→ STORED DATA:

Content starts

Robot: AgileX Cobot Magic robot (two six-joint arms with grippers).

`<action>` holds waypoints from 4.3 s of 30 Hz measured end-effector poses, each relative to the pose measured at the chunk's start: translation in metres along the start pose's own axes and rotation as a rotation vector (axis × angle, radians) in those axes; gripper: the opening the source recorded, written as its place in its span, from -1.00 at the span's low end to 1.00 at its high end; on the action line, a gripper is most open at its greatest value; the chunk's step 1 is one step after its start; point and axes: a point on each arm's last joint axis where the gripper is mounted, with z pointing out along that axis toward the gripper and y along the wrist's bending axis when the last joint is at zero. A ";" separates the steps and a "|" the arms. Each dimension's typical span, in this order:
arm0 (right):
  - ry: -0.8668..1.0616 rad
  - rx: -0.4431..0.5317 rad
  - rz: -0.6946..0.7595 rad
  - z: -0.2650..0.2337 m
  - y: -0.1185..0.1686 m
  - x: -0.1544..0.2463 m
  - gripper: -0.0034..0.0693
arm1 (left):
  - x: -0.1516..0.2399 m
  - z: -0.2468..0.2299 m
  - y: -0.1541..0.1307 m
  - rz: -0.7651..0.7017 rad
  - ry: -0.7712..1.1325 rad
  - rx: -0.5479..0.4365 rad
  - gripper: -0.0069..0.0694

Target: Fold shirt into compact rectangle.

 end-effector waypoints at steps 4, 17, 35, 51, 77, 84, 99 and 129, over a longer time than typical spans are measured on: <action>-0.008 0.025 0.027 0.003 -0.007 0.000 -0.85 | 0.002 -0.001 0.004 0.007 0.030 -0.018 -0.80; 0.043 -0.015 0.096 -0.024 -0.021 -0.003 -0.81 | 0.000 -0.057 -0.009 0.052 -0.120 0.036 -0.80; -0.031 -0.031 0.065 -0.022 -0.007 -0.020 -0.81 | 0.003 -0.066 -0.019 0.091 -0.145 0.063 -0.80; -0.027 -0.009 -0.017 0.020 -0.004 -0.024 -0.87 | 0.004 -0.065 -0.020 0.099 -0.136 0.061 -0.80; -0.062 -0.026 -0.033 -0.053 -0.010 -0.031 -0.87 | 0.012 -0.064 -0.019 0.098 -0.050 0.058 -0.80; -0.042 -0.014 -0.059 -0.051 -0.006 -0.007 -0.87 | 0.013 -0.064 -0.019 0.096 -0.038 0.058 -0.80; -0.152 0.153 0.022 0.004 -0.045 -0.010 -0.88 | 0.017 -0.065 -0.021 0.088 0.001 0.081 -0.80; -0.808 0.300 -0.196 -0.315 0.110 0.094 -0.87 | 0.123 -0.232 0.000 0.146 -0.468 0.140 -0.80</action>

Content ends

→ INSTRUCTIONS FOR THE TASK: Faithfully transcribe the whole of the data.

→ WRITTEN RESPONSE:
Robot: AgileX Cobot Magic robot (two six-joint arms with grippers).

`<action>` holds waypoints from 4.3 s of 30 Hz measured end-effector poses, each relative to the pose measured at the chunk's start: translation in metres along the start pose's own axes and rotation as a rotation vector (axis × angle, radians) in those axes; gripper: the opening the source recorded, written as its place in its span, from -1.00 at the span's low end to 1.00 at its high end; on the action line, a gripper is most open at its greatest value; the chunk's step 1 is one step after its start; point and axes: a point on each arm's last joint axis where the gripper is mounted, with z pointing out along that axis toward the gripper and y along the wrist's bending axis when the last joint is at zero. A ";" separates the steps and a "|" the arms. Each dimension's typical span, in this order:
arm0 (right):
  - ry: -0.8668..1.0616 rad
  - rx: -0.4431..0.5317 rad
  - rz: -0.6946..0.7595 rad
  - z: -0.2650..0.2337 m
  - y: -0.1185..0.1686 m
  - x: -0.1544..0.2463 m
  - gripper: -0.0034..0.0693
arm1 (left):
  - x: -0.1516..0.2399 m
  - z: -0.2468..0.2299 m
  - y: -0.1541..0.1307 m
  - rz: -0.7651..0.7017 rad
  - ry: -0.7712..1.1325 rad
  - rx: -0.5479..0.4365 rad
  - gripper: -0.0069..0.0694

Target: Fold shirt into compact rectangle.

 end-effector waypoints at steps 4, 17, 35, 51, 77, 84, 99 and 129, over a longer time than typical spans are measured on: <action>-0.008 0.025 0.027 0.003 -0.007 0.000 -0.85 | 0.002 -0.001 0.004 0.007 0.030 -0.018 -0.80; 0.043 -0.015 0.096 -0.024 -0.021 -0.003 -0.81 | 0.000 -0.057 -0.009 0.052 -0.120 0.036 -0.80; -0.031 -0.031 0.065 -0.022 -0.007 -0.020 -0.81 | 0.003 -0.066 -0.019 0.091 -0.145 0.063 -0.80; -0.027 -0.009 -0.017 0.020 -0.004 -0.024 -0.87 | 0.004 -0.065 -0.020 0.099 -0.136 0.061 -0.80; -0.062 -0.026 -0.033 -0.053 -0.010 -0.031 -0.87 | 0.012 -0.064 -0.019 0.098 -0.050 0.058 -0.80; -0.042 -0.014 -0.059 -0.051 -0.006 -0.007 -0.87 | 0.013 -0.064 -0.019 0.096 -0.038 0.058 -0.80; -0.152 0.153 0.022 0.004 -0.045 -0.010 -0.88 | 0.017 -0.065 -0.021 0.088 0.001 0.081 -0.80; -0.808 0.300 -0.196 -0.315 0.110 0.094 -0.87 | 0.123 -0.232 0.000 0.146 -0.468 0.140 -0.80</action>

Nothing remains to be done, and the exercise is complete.